Dans un contexte où le gouvernement argentin multiplie les réformes d’austérité, nous assistons à un nouveau bras de fer entre l’administration Milei et les fonctionnaires. La justice vient d’intervenir dans ce conflit en suspendant une décision gouvernementale controversée. Examinons ensemble les implications de cette situation qui illustre les tensions croissantes au sein de la société argentine.
Conflit juridique autour d’un jour férié symbolique en Argentine
La justice du travail argentine a pris une décision significative le 26 juin 2025 en suspendant provisoirement l’abrogation d’un jour férié destiné aux fonctionnaires. Cette mesure intervient après que le gouvernement ultralibéral de Javier Milei ait tenté d’annuler le congé du 27 juin, connu comme le “Jour du travailleur de l’État”. Nous observons ici un exemple frappant des frictions entre la nouvelle administration et les institutions judiciaires du pays.
C’est une juge du travail qui, saisie en référé par le syndicat de la fonction publique ATE, a décidé de bloquer l’application du décret publié le jour même au Journal officiel. Cette suspension restera en vigueur jusqu’à ce qu’un jugement sur le fond soit rendu. La magistrate a également confirmé la compétence de la justice du travail dans cette affaire, rejetant ainsi les arguments du gouvernement qui souhaitait voir cette question traitée différemment.
Le jour férié en question n’est pas anodin dans l’histoire sociale du pays. Instauré en 2013 sous le gouvernement péroniste de l’ex-présidente Cristina Kirchner, ce congé représente pour beaucoup un acquis social important. Pour les syndicats, sa suppression symbolise une attaque frontale contre les droits des travailleurs du secteur public, dans un contexte où les mesures clés du premier mandat de Milei visent systématiquement à réduire le périmètre de l’État.
Justifications économiques et idéologiques de la suppression
Le gouvernement argentin n’a pas caché ses motivations idéologiques derrière cette tentative d’abrogation. Manuel Adorni, porte-parole présidentiel, a qualifié ce jour férié de manifestation d’un “culte de l’étatisme et du secteur public” qui, selon lui, “appartient au passé”. Nous constatons dans cette rhétorique l’expression claire de la vision ultralibérale qui anime l’administration actuelle.
L’argument économique a également été mis en avant par les autorités. Federico Sturzenegger, ministre de la Dérégulation et de la Transformation de l’État, a estimé sur X que cette journée chômée coûtait environ 11 milliards de pesos (équivalent à 9 millions de dollars) aux finances publiques. Dans un pays qui cherche à rétablir ses équilibres budgétaires, chaque dépense est scrutée à la loupe.

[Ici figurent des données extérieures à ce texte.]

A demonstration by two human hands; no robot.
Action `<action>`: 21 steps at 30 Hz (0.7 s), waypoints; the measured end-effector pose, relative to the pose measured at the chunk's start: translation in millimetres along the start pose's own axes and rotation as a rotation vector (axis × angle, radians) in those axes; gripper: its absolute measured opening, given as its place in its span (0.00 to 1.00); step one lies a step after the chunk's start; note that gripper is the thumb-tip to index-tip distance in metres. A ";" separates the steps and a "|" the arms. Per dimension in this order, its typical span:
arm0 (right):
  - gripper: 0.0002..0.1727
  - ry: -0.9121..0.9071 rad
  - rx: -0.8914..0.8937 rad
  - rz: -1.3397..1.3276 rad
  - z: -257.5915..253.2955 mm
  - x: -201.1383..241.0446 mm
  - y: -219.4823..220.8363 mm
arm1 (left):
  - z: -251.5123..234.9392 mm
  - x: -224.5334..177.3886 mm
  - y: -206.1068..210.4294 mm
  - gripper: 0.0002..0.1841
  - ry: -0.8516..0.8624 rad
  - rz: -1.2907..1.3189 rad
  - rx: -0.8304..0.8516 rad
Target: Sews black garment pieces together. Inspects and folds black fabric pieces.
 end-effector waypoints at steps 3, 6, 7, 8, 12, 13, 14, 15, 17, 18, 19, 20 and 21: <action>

Pour le gouvernement, il s’agit aussi d’une question d’équité entre secteurs public et privé. “L’État n’est pas un endroit où l’on doit pouvoir jouir d’un jour sabbatique ou de tout autre privilège que n’a pas le travailleur du privé”, a déclaré Adorni, reflétant la volonté de l’administration Milei de remettre en question certains avantages traditionnellement accordés aux fonctionnaires.
Impact sur les relations sociales et la politique d’austérité
Cette affaire s’inscrit dans un contexte social tendu en Argentine. Nous avons observé récemment plusieurs manifestations d’opposition aux politiques gouvernementales. Les fonctionnaires et les retraités ont protesté le 25 juin, tandis que les enseignants des universités publiques, actuellement en grève, ont manifesté le lendemain contre les réductions budgétaires affectant leurs salaires, la recherche et les bourses d’études.
La politique de rigueur menée par l’administration Milei a déjà entraîné des changements significatifs dans l’appareil d’État. Selon les données du ministère de la Dérégulation, environ 50 000 emplois publics ont été supprimés au cours des 18 premiers mois de la présidence Milei. Ces réductions drastiques s’inscrivent dans une stratégie globale visant à réduire le poids de l’État dans l’économie nationale.
Malgré les tensions sociales, le gouvernement se félicite d’avoir enregistré en 2024 le premier excédent budgétaire annuel du pays en 14 ans. Ce résultat, présenté comme une victoire par l’administration, est interprété différemment par les opposants qui y voient le fruit d’une austérité excessive et socialement injuste.
La décision judiciaire de suspendre l’annulation du jour férié pourrait bien marquer un tournant dans les relations entre le pouvoir exécutif et le pouvoir judiciaire en Argentine. Nous suivrons avec attention l’évolution de cette situation qui illustre parfaitement les défis que doit relever un pays en quête d’équilibre entre assainissement économique et préservation des acquis sociaux.